Colorado governor Jared Polis signed a bill into law Monday codifying the right to abortion and contraception in the state.
The bill was strongly opposed by the Catholic Church in Colorado, with testimony against it submitted by three bishops during a state Senate committee hearing.
“As the federal legal landscape surrounding reproductive health care evolves, Colorado can now thankfully continue to assure individuals that their intimate right to choose how and whether to proceed with family planning and pregnancy is protected at the state level,” Polis, a Democrat, said in his April 4 signing statement for the Reproductive Health Equity Act.
Shortly after the signing ceremony, Archbishop Samuel Aquila of Denver tweeted, “Jesus forgive us! Tragic day for Colorado with signing of HB22-1279 unrestricted abortion up to birth with zero rights for the unborn. A triumph for the culture of death & further erosion of the dignity of human life.

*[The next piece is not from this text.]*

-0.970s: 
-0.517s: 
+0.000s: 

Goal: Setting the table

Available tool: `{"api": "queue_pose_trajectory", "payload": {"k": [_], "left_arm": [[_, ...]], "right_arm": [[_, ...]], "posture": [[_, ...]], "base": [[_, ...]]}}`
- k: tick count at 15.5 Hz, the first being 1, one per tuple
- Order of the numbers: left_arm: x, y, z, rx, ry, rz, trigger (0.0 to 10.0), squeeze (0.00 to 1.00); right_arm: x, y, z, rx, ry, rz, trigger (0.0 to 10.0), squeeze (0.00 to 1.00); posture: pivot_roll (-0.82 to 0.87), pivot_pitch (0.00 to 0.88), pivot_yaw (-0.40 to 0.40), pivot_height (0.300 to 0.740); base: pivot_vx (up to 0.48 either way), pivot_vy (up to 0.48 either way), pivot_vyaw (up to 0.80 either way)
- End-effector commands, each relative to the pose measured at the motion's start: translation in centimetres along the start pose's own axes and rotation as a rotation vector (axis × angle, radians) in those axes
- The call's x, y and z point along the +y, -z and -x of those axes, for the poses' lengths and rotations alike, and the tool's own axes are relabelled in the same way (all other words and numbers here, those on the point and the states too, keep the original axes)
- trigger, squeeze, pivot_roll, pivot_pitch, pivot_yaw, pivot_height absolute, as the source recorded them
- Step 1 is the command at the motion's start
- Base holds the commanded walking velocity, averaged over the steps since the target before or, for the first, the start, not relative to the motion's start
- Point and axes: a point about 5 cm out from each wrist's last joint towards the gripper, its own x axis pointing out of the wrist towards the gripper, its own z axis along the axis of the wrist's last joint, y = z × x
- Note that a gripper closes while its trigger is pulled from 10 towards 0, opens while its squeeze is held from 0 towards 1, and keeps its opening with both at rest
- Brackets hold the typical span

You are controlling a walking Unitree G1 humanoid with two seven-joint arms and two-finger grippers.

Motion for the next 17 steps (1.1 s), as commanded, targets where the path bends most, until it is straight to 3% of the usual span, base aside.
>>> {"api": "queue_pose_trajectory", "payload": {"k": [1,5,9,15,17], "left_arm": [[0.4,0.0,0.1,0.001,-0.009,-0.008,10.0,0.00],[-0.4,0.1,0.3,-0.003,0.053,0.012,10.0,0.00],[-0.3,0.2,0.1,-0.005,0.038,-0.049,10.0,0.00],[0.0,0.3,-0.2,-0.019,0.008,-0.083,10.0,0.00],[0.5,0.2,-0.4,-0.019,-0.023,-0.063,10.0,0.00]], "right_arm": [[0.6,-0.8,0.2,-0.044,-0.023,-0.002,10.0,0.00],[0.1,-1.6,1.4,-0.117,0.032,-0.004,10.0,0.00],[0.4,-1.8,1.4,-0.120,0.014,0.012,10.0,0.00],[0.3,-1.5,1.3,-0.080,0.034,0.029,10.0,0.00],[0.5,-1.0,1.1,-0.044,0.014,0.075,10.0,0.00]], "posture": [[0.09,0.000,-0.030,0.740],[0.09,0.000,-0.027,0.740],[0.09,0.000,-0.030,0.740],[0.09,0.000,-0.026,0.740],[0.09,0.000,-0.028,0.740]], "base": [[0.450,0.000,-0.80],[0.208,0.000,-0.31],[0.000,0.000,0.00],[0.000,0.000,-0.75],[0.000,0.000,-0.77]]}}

We will continue to pray for the conversion of hearts.”
The law enshrines into statute the exclusion of any rights to unborn children, allowing abortion for any reason— including reasons of disability, sex, and race— up until birth. It affirms the “fundamental right” for a person to “use or refuse contraception;” and that “every pregnant individual has a fundamental right to continue the pregnancy and give birth or to have an abortion.”
The law further stipulates: “[A] fertilized egg, embryo, or fetus does not have independent or derivative rights under the laws of the state.”

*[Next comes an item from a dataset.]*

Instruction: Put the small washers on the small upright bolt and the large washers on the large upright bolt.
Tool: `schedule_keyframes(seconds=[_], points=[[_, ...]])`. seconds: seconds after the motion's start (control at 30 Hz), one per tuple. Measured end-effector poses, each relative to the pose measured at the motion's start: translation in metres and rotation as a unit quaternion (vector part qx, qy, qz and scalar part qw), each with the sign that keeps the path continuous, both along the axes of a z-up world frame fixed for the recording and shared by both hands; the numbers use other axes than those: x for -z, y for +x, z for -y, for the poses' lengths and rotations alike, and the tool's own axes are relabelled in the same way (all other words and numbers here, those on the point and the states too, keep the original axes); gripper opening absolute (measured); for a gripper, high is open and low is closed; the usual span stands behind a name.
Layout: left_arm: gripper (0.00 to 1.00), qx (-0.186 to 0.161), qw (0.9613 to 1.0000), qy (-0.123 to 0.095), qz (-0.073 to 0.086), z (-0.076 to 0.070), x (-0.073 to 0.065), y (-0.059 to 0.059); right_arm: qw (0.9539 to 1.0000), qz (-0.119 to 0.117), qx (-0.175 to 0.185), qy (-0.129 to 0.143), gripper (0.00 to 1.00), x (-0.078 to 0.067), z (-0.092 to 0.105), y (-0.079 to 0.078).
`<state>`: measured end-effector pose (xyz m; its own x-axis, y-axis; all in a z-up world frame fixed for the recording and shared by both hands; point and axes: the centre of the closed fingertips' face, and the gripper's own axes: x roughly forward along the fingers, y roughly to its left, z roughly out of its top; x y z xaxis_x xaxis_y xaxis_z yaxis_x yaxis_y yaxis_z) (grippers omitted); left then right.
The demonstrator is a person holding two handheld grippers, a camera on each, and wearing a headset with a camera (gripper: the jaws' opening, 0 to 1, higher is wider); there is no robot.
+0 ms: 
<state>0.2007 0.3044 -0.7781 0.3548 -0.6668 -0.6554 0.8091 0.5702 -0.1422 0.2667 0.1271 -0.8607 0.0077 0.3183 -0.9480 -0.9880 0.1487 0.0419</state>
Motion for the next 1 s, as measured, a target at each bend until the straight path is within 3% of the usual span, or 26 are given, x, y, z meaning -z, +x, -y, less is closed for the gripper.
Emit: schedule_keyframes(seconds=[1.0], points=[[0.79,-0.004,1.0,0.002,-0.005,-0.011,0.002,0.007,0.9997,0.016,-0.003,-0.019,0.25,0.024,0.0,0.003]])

Colorado already did little to restrict abortion before the new law was signed. It was the first state to legalize abortion, in 1967, and it is one of a handful of states in the country where abortions can take place up until birth. Each year 200-300 babies are aborted after 21 weeks gestation in the state, including many with Down syndrome.
Colorado voters in 2020 rejected a ballot measure that would have banned abortion after 22 weeks of pregnancy, except in cases where a mother's life is threatened.
The impetus for the new law, according to its Democratic sponsors, is the Supreme Court case Dobbs v. Jackson Women's Health Organization, which observers say has a significant chance of overturning Roe v. Wade when a decision is released later this year.
The Colorado Catholic Conference has warned that the new law could effectively remove Colorado’s requirement, passed in 2003, that parents of minors be notified 48 hours before an abortion procedure.
Brittany Vessely, executive director of the Catholic Conference, expressed hope during her testimony against the bill in the state House that its sponsors would add an amendment clarifying that it was not intended to remove the state’s parental notification requirement, but no such amendment was adopted.
Polis said in his signing statement that “This important bill simply codifies existing protections in statute. The bill does not make any changes to the current legal framework for parental notification that exists in state law … The bill simply maintains this status quo regardless of what happens at the federal level and preserves all existing constitutional rights and obligations.”
The bill was introduced March 3, and was passed along party lines in the House March 14, and in the Senate March 23. It was debated nearly 24 hours before the entirety of the House, and almost 14 hours before its health committee.